From the first line to the last, set down the material exactly, leaving out its pictures.

--- --- ---

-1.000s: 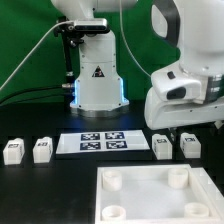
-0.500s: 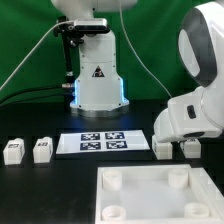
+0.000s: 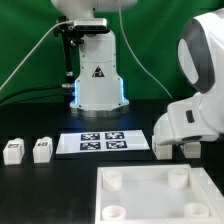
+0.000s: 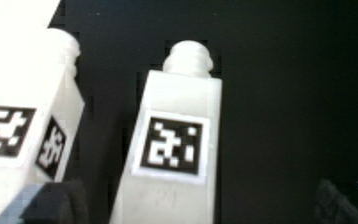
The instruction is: Assemble one leg
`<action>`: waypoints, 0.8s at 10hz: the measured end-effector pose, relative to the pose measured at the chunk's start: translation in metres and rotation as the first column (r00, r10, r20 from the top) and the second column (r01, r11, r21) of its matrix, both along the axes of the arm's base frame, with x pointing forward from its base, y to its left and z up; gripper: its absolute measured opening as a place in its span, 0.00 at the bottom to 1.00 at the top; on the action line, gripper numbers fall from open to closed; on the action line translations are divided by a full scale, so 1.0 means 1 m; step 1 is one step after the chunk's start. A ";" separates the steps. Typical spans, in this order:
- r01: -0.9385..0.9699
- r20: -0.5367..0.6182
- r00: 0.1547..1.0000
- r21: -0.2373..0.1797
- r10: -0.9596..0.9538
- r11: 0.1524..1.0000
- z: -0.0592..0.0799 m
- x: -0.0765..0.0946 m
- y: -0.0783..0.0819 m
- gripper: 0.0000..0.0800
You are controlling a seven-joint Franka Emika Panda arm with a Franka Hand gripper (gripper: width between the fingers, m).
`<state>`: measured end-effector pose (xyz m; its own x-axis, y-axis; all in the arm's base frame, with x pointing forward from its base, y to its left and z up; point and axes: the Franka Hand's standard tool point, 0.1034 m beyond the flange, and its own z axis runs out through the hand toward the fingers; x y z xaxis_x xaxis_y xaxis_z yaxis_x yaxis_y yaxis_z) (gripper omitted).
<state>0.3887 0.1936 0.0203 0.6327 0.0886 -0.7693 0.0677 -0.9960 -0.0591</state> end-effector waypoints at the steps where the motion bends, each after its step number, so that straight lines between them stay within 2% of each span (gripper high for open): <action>1: -0.004 0.007 1.000 0.002 0.004 1.000 -0.005 -0.003 0.000 0.81; 5: 0.002 0.005 1.000 -0.001 -0.002 1.000 -0.010 -0.005 -0.003 0.81; 6: 0.002 0.005 1.000 -0.001 -0.002 1.000 -0.010 -0.005 -0.003 0.67; 7: 0.002 0.005 1.000 -0.001 -0.002 1.000 -0.010 -0.005 -0.003 0.47; 8: 0.002 0.004 1.000 -0.001 -0.002 1.000 -0.010 -0.005 -0.003 0.47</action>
Offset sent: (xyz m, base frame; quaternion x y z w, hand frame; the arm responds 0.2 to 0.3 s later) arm 0.0031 -0.0037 -0.0075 -0.0250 0.0150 0.0142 0.9995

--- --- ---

WRITTEN REPLY
-1.000s: 
-0.500s: 
+0.000s: 
+0.000s: 
The instruction is: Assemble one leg
`<action>`: waypoints, 0.8s at 10hz: the measured end-effector pose, relative to the pose measured at the chunk's start: translation in metres and rotation as the first column (r00, r10, r20 from the top) and the second column (r01, r11, r21) of its matrix, both along the axes of the arm's base frame, with x pointing forward from its base, y to its left and z up; gripper: its absolute measured opening as a place in its span, 0.00 at the bottom to 1.00 at the top; on the action line, gripper numbers fall from open to closed; on the action line translations are divided by a full scale, so 1.0 means 1 m; step 1 is one step after the chunk's start. A ";" separates the steps. Typical spans, in this order:
- r01: -0.9385..0.9699
- r20: -0.5367..0.6182
- r00: 0.1547..1.0000
- r21: -0.2373..0.1797
- r10: -0.9596..0.9538
- r11: 0.1524..1.0000
- z: -0.0592..0.0799 m
- x: -0.0765..0.0946 m
- y: -0.0783..0.0819 m
- gripper: 0.0000..0.0800
You are controlling a seven-joint Franka Emika Panda arm with a Franka Hand gripper (gripper: width between the fingers, m).
`<state>`: measured end-effector pose (xyz m; its own x-axis, y-axis; all in the arm's base frame, with x pointing forward from its base, y to its left and z up; point and axes: the Franka Hand's standard tool point, 0.1034 m beyond the flange, and its own z axis runs out through the hand toward the fingers; x y z xaxis_x xaxis_y xaxis_z yaxis_x yaxis_y yaxis_z) (gripper omitted).
<state>0.3887 0.1936 0.0203 0.6327 0.0886 -0.7693 0.0677 -0.9960 -0.0591</state> end-effector waypoints at the steps where the motion bends, each after its step number, so that straight lines between them stay within 2% of each span (gripper high for open): <action>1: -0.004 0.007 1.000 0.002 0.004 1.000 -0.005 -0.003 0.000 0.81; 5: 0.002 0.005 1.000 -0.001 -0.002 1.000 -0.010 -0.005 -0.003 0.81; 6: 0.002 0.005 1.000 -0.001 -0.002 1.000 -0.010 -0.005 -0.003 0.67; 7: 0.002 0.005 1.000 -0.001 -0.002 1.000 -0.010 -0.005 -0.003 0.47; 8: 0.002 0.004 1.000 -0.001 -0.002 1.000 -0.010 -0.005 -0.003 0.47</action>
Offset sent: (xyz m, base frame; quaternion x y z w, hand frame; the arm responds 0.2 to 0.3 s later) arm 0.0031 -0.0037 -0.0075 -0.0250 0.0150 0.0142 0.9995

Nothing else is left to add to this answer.